What’s up blogosphere?
I live in an urban area, but I commute to a small town for work. I am not a fan of small towns. They have their charm in small doses, and are probably good for raising families and good ol’ American values and all that. But there’s not even a Target there. Or a Panera. Sometimes I am tired of the drive, so I stay in a little cabin—a tiny house in a small town. I don’t like to stay there though, I told my tribe that it feels lonely there, and I am not usually a lonely-feeler.
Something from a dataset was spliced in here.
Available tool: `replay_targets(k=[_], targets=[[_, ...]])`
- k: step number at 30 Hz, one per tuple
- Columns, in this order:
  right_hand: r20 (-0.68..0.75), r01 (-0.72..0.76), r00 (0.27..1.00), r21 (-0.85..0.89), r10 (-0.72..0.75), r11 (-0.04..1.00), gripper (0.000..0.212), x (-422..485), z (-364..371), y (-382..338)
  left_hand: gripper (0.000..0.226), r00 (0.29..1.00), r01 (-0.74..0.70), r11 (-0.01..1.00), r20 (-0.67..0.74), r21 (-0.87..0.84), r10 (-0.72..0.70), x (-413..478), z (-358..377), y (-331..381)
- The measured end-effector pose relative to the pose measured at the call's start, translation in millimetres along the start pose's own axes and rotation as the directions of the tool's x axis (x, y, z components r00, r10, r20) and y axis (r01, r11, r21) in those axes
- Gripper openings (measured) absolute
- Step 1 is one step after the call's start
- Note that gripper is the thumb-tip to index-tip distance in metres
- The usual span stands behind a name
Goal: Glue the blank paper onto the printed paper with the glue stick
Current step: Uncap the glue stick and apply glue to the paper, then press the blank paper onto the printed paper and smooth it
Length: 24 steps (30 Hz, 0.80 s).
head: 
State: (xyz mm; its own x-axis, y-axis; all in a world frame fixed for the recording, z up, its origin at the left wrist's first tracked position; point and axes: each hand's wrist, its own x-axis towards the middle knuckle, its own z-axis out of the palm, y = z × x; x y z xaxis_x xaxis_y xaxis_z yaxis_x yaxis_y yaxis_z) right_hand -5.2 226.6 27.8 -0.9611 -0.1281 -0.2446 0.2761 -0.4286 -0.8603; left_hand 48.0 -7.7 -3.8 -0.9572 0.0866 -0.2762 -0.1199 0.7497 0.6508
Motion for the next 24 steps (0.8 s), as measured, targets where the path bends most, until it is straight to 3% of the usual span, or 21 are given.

After several lonely evenings at my small town tiny house, I decided to jump back into Bumble without giving it much thought at all. It was really hot that week. I think my brain was melted a little.
A New Plan!
This time, I had a new plan. I’ve been really thinking over this whole do I want to be independent and free or in a relationship thing. Before, I was dating for the long game. Now I’m just there for the whatever game. This may or may not be a good idea but you can’t even control the outcome of what happens anyway. It’s all a chaotic, swirling mess that has potential for awesome or disaster, like the universe, you know.
Two New Ideas
Now, I have a different filter for things when they go sideways. One day I was frustrated about the things that people do and I asked my friend, “why do dudes do blah blah??” He said, ‘goodness, in life we are all dealing. Some of us want someone but are cautiously waiting.”
He’s right….we are all dealing with life as it is. Never mind all the dating stuff and its array of crap. These guys are people, just like me. Maybe struggling, maybe insecure too, maybe afraid, maybe have too much on their plate, maybe have wounds and scars and baggage…I’m not on the bottom rung of the ladder and neither are they. I am going to sabotage everything I attempt to build if I don’t remember that fact. We are all just humans, as my other friend says….don’t be surprised when humans act human. I have to let go of some of the negative expectation I project on men just because of my negative experiences.
The second new idea is that I am faking the hell out of being confident. I am BELIEVING (faking it) that I am a great catch. I have a lot to offer someone (that is true) and I am acting like it. No more giving them the upper hand because I think I am fortunate to have their attention at all. I am following self-positive Instagrams and taking those positive messages to heart. I am enough. I am good, I can be someone’s something that they are looking for.
You would think that after 40ish years on Earth I could conquer that whole self-confidence thing, but I guess it just ebbs and flows just like everything else in this life. It’s like the Chumbawamba song. “I get knocked down, but I get up again!” (And sometimes pissing the night away too.)
So far, I have met two new potentials. Right after that, I deleted my account again. I don’t know why I do that….it’s just feels like wading through garbage to have to deal with the swipes and the small talk and the are they interested or aren’t they.
Are They or Aren’t They….
This is the part I hate. I don’t know how to like it better.
In Unrelated News….You must Watch This!
It’s a train wreck and you cannot look away. I promise you! Set your DVRs for Spouse House on TLC. Its Big Brother meets the Bachelor meets crazy-town. The put 14 singles, matched by professionals, in a house together and are all very serious about getting married. So much so, that they actually have weekly engagement ceremonies where singles propose to each other and WEDDINGS! I’m not ashamed to say that I watch it immediately when there is a new episode. Sunday nights. Trust me, you will be too flabbergasted to be disappointed!
Ohhhh Ashley….you have all the feels.
Missy’s not leaving without a husband!
Until next time!
Next time…The Dirty Boys and Chaste Dating and Mr. Universe—Can You Trust That Swirling Mess?
P.S. Dear RUN DMC T-shirt Guy,
Every single time I go back on Bumble we match and chat, only for me to disappear with no warning or explanation. Thank you for talking to me EVERYTIME. I am sorry I am so indecisive. If I come back and you swipe right on me again, hurry up and ask me out already! Your art is cool.